Ashley Childs was already planning to breast-feed her baby boy, but baby Beau's arrival by emergency C-section two months early made it difficult. The hospital where she delivered was more concerned with making sure mother and baby were safe and medically stable.

“You had to know which nurses would agree to stop what they were doing and go find storage bottles so I could pump. I was pumping every two hours so it was difficult to keep up using our home supplies,” Childs said.

Childs said she was grateful when Beau was transferred to Vanderbilt's NICU because a lactation specialist was there to ensure she had a pump, plenty of storage bottles and the encouragement of all staff.

“We put up educational posters about the benefits of breast-feeding and tips to do it successfully. We are also holding regular educational sessions to train all 300-plus nursing staff to use the toolkit so breast milk is made a priority for these babies,” said Carol Huber, R.N., an International Board Certified Lactation Consultant at Children's Hospital’s NICU.

Huber says evidence clearly shows low birth weight babies do better and recover faster if they are fed breast milk as opposed to formula. The evidence is so strong there is a growing push to set up a human milk bank in Tennessee, where donated breast milk can be pasteurized and provided to infants whose own mothers cannot or will not provide it. Other states have such banks, but they are rare.
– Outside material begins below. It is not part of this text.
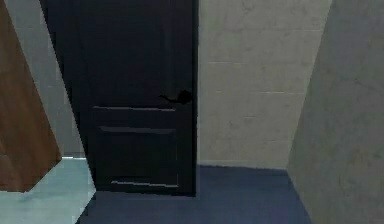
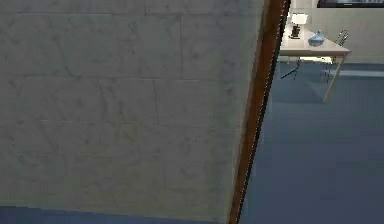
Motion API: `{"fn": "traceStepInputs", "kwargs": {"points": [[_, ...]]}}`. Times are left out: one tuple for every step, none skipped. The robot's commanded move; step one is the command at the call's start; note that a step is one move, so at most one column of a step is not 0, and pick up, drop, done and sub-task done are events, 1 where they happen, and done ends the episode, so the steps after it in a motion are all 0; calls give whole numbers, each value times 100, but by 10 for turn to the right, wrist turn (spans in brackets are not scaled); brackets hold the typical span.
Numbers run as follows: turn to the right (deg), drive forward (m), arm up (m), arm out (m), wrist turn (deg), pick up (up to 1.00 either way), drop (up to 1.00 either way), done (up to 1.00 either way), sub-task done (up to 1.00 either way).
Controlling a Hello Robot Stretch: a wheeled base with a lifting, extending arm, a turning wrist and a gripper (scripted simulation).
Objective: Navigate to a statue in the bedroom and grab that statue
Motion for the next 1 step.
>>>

Huber was hired this summer to work fulltime in Vanderbilt's NICU as part of the TIPQC Human Milk initiative. Project co-leader McElroy says there are three more goals to accomplish:

• Determine human milk initiation rate and human milk use at discharge rate for the NICU population;
• Increase awareness and knowledge base among staff and faculty; and
• Decrease the rate of formula-fed infants by 50 percent by December 2011.
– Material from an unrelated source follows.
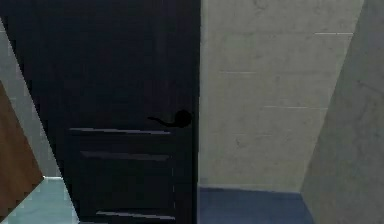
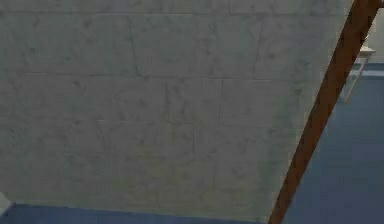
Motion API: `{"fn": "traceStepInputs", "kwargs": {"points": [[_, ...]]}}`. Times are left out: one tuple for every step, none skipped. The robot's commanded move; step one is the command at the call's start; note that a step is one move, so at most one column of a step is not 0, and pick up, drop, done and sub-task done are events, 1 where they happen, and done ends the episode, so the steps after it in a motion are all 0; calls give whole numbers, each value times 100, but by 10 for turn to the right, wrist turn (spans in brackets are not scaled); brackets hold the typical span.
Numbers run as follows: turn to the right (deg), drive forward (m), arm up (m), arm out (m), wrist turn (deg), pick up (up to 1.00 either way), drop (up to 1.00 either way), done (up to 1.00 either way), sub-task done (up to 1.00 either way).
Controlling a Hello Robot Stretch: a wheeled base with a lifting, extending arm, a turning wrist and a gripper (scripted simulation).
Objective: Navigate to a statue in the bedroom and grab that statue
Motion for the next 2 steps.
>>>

“The challenge is that many new mothers didn't intend to breast-feed at all, so you have to let them know that it is even more important for a premature or low birth weight baby. It's like medicine,” said Huber.

Dhanireddy said the excellent show from Tennessee NICUs hoping to learn to use the TIPQC toolkit is very exciting.

“One of the unique things about this effort is hospitals are putting aside any competitive concerns to work together to do the right thing: help all babies across the state, and reduce infant mortality in Tennessee,” he said.